Die am Institut entwickelten Methoden finden weltweite Anwendung und fördern interdisziplinäre Kooperationen, auch innerhalb der BOKU. Beispiele sind die Ultraschallcharakterisierung von Bodenaggregaten, die Prüfung von Beton und Klebstoffen, die Analyse kolloidaler Materialien und Proteine sowie die Erforschung der physikalischen Eigenschaften von Holz und zellulosebasierten Werkstoffen.
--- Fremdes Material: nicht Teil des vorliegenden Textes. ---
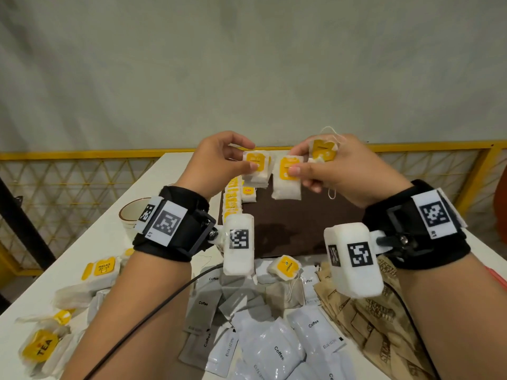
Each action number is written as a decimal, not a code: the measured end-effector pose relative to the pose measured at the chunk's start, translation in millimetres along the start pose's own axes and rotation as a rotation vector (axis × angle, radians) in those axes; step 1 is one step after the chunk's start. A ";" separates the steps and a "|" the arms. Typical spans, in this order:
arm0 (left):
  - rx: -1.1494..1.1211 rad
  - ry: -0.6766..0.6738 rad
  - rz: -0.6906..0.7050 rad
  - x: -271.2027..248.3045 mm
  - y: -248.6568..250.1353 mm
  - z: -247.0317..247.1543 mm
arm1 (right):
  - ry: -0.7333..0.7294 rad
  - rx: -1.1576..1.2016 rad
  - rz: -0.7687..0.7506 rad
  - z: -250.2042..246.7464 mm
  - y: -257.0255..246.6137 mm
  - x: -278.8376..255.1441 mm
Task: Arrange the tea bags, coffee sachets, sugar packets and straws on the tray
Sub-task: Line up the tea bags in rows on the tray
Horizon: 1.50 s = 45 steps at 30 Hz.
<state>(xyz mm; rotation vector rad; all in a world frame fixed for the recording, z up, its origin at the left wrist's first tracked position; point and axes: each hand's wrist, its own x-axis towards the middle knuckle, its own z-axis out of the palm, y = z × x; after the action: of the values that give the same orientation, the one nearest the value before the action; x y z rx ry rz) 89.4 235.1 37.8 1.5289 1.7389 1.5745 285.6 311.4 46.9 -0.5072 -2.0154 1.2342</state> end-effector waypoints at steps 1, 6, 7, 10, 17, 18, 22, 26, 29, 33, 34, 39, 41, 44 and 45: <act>-0.013 -0.008 0.006 -0.3 0.4 1.7 | -0.020 0.059 0.002 3.0 -0.4 0.3; -0.089 -0.068 0.037 -2.1 3.2 11.3 | 0.097 -0.013 -0.020 20.5 8.7 5.7; -0.111 -0.081 0.034 -2.5 4.0 12.4 | 0.126 -0.026 -0.021 22.9 11.5 6.6; -0.182 -0.103 0.012 -3.4 6.4 13.7 | 0.175 0.008 -0.009 25.8 15.5 9.3; -0.242 -0.160 -0.023 -7.2 13.3 16.4 | 0.258 0.113 0.011 21.3 16.4 11.8; -0.214 -0.161 -0.015 -7.8 13.0 17.3 | 0.256 0.110 0.018 21.2 16.3 11.9; -0.151 -0.148 0.018 -8.4 12.3 20.6 | 0.206 0.261 0.111 22.4 13.5 12.1; -0.005 -0.122 0.047 -9.1 13.6 23.7 | 0.169 0.509 0.359 16.6 8.6 13.3; 0.105 -0.164 0.033 -12.0 14.9 27.0 | 0.142 0.623 0.432 13.1 5.7 12.6; 0.147 -0.134 -0.037 -9.8 12.9 30.8 | 0.133 0.620 0.404 14.0 5.6 12.5; 0.149 -0.124 -0.043 -9.4 12.5 32.0 | 0.127 0.612 0.394 14.9 6.3 12.6; 0.099 -0.090 -0.045 -9.7 11.3 38.3 | 0.089 0.615 0.331 18.9 8.5 13.0; 0.098 -0.104 -0.036 -10.0 10.1 39.7 | 0.091 0.594 0.311 20.3 10.0 13.7; 0.088 -0.116 -0.034 -9.0 8.3 37.7 | 0.086 0.606 0.289 20.7 11.8 13.7; 0.088 -0.119 -0.036 -8.6 8.0 36.0 | 0.093 0.607 0.290 19.9 11.6 13.5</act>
<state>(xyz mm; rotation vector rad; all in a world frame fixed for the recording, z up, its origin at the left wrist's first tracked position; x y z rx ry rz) 125.2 244.1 29.5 1.5885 1.7798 1.3779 261.5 313.5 35.7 -0.5467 -1.4150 1.8653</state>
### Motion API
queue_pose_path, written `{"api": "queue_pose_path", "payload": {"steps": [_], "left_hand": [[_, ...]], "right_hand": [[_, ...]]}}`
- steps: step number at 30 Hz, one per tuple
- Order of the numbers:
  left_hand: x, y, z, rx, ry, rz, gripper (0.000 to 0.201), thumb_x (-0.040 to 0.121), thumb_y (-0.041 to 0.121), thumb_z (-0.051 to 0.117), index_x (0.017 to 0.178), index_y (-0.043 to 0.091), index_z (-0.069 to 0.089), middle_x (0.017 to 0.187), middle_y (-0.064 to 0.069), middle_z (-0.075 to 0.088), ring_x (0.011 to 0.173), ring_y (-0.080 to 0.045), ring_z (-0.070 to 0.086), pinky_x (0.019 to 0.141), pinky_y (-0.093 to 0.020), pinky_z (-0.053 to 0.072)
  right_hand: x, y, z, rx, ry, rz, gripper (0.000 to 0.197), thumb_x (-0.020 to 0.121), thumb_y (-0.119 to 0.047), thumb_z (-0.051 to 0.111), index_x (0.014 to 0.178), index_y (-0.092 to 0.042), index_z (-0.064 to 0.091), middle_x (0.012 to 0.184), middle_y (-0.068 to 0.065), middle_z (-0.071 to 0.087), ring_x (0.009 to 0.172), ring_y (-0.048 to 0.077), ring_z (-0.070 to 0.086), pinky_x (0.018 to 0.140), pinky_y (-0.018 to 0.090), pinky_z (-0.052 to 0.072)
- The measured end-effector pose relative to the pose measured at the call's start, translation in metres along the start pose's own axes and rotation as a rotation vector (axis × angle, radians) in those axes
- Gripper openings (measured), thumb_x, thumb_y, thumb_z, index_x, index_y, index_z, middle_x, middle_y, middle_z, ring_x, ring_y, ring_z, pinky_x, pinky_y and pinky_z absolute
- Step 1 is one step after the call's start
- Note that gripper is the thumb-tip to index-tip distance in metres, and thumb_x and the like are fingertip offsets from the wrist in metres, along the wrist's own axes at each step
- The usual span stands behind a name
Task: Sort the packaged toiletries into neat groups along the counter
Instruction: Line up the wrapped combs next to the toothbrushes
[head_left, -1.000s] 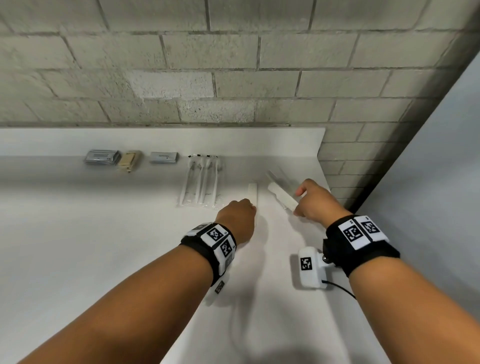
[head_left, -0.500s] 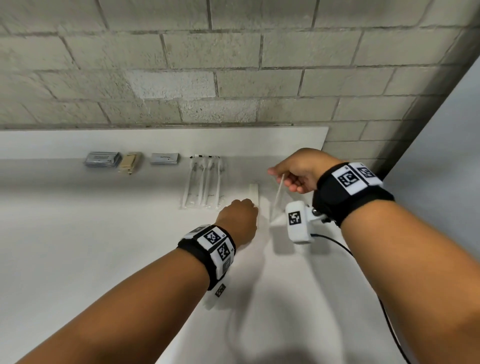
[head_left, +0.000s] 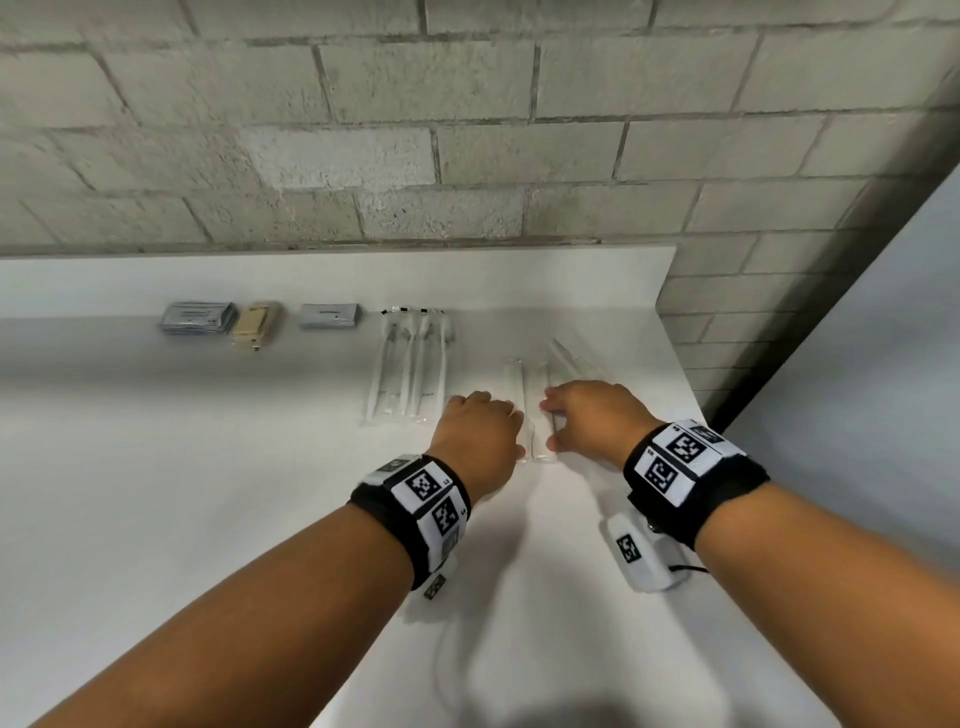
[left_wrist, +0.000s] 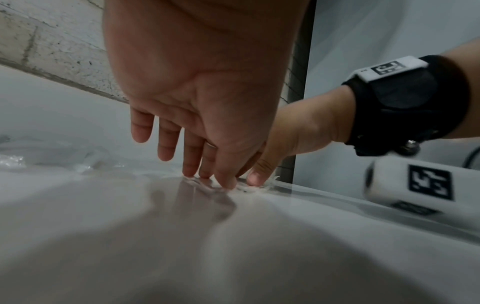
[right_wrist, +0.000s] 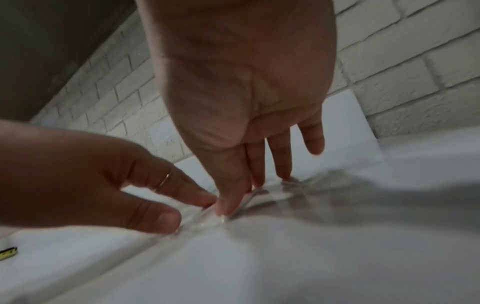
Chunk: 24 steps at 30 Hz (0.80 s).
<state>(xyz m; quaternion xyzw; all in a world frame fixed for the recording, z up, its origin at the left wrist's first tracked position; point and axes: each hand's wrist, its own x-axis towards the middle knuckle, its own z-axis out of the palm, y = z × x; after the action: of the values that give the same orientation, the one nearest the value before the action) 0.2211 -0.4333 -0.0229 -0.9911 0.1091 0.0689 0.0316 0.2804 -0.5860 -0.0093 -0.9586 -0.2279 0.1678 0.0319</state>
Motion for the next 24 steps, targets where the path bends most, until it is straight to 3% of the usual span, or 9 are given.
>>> {"api": "queue_pose_path", "payload": {"steps": [6,11,14,16,20,24], "left_hand": [[0.018,-0.012,-0.005,0.020,-0.033,-0.016,0.038,0.094,0.040,0.047,0.122,0.016,0.056,0.129,-0.002,0.057,0.132,-0.028,0.040,0.105,-0.041,0.031],[0.025,-0.020,-0.009,0.038,-0.024,-0.002,0.036,0.094,0.039,0.048,0.122,0.017,0.056,0.128,0.000,0.058,0.132,-0.027,0.041,0.106,-0.040,0.030],[0.024,-0.018,-0.014,-0.010,0.062,0.039,0.030,0.094,0.028,0.049,0.120,0.015,0.054,0.121,-0.002,0.059,0.113,-0.027,0.055,0.096,-0.036,0.037],[0.026,-0.014,-0.015,-0.043,0.085,0.099,0.027,0.093,0.018,0.047,0.118,0.012,0.053,0.122,-0.005,0.059,0.105,-0.030,0.058,0.087,-0.036,0.043],[0.032,-0.008,-0.006,-0.069,-0.047,0.126,0.034,0.095,0.014,0.041,0.128,0.011,0.049,0.139,-0.006,0.050,0.115,-0.030,0.055,0.090,-0.038,0.048],[0.038,-0.010,0.000,-0.039,-0.114,0.109,0.043,0.098,0.018,0.037,0.141,0.015,0.039,0.152,-0.001,0.036,0.128,-0.027,0.047,0.098,-0.037,0.042]], "right_hand": [[0.021,-0.002,-0.001,-0.168,-0.011,-0.023,0.053,0.086,-0.042,0.058,0.136,-0.026,0.048,0.141,0.000,0.050,0.125,0.023,0.050,0.105,0.044,0.032],[0.028,-0.004,-0.005,-0.178,-0.011,-0.065,0.047,0.090,-0.036,0.054,0.135,-0.025,0.050,0.149,-0.005,0.041,0.132,0.022,0.042,0.105,0.046,0.029],[0.024,0.008,-0.006,0.000,0.135,0.004,0.044,0.094,-0.026,0.050,0.138,-0.024,0.050,0.149,0.000,0.043,0.133,0.026,0.043,0.110,0.041,0.032],[0.022,0.020,-0.009,0.040,0.251,0.116,0.042,0.092,-0.022,0.051,0.133,-0.025,0.055,0.137,0.007,0.054,0.123,0.030,0.050,0.101,0.036,0.040],[0.019,0.027,-0.013,0.097,0.117,0.244,0.032,0.082,-0.023,0.064,0.113,-0.015,0.069,0.116,0.009,0.066,0.105,0.029,0.062,0.091,0.035,0.051],[0.017,0.025,-0.009,0.175,0.060,0.228,0.036,0.081,-0.025,0.071,0.115,-0.014,0.069,0.118,0.008,0.066,0.109,0.026,0.061,0.095,0.035,0.050]]}}
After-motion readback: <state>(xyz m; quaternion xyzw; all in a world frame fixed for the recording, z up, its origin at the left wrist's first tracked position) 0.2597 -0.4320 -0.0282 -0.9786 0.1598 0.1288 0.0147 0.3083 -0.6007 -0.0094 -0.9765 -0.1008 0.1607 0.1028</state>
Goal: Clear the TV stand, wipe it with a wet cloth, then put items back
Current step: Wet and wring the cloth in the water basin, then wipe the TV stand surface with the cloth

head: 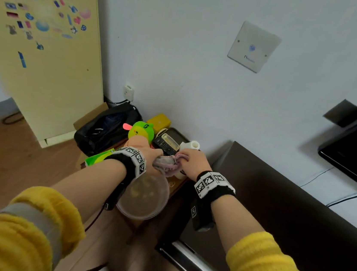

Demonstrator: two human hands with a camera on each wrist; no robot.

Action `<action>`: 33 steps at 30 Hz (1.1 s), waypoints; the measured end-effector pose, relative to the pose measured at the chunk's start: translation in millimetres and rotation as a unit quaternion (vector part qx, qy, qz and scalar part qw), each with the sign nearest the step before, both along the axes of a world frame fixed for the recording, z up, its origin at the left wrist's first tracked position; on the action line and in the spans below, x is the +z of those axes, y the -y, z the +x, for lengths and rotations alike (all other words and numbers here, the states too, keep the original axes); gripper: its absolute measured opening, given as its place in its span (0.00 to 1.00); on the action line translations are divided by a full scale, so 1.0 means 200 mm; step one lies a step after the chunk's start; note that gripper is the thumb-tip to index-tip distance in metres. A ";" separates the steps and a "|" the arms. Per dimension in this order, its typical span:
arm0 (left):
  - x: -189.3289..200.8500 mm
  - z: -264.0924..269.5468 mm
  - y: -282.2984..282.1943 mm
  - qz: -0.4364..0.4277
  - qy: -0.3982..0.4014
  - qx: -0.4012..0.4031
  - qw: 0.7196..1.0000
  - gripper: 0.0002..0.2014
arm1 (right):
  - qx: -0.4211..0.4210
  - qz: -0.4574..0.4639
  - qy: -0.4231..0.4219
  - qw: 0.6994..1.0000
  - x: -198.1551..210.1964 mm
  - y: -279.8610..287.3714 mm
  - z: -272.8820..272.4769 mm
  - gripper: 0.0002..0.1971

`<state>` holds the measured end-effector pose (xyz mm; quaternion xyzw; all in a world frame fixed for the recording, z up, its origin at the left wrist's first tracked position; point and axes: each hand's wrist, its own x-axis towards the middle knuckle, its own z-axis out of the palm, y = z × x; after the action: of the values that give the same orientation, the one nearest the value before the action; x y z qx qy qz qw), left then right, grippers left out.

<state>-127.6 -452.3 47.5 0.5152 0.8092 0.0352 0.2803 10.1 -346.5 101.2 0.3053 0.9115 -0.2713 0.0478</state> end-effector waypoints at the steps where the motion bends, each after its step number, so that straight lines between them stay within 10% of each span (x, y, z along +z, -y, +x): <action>1: -0.01 0.00 -0.02 0.010 -0.011 0.006 1.000 0.23 | -0.005 -0.003 -0.009 1.000 0.01 -0.02 0.01 0.14; 5: 0.17 0.11 -0.06 0.074 -0.022 0.025 0.997 0.26 | -0.008 0.004 -0.047 0.999 0.10 -0.11 0.07 0.14; 10: 0.21 0.32 -0.24 0.144 0.242 0.061 0.958 0.30 | 0.015 0.017 -0.098 0.995 0.25 -0.25 0.24 0.11; 14: 0.32 0.53 -0.42 0.194 0.300 0.042 0.933 0.16 | -0.004 0.042 -0.102 0.994 0.34 -0.41 0.41 0.18; 21: 0.48 0.88 -0.77 0.272 0.287 0.049 0.917 0.26 | -0.042 0.055 -0.123 0.990 0.49 -0.69 0.79 0.10; 29: 0.56 1.10 -1.02 0.215 0.216 0.031 0.952 0.15 | -0.090 0.074 -0.161 0.980 0.48 -0.90 1.12 0.08; 33: 0.56 1.19 -1.12 0.236 0.343 0.128 0.900 0.13 | -0.130 0.059 -0.192 0.971 0.48 -0.96 1.20 0.09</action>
<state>110.2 -228.7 159.1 0.4141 0.6901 0.4354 0.4034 249.1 -154.1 197.4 0.3656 0.8705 -0.2746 -0.1819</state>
Zukunft der Materialwissenschaften
Die Lehre am Institut vermittelt naturwissenschaftliches Denken und Begeisterung für physikalische und materialwissenschaftliche Themen. Das Angebot reicht von Grundlagenvorlesungen in Physik für sechs der sieben Bachelorstudiengänge der BOKU bis hin zu spezialisierten Lehrveranstaltungen zu Materialcharakterisierung, Biomaterialien und angewandter Physik in sechs Masterstudiengängen. Zudem ist das Institut in der Doc School "Biomaterials and Biointerfaces" und deren Leitung prominent vertreten. Zukünftige Herausforderungen sind die Integration von KI in die Lehre und der Aufbau einer Core-Facility für "Material Testing and Characterization".
Das Institut Physik und Materialwissenschaft bleibt ein Ort, an dem Studierende und Forschende das Verhalten von Materialien durch ihre Mikro- und Nanostruktur verstehen, und dabei Freude am wissenschaftlichen Entdecken und Forschen erleben können.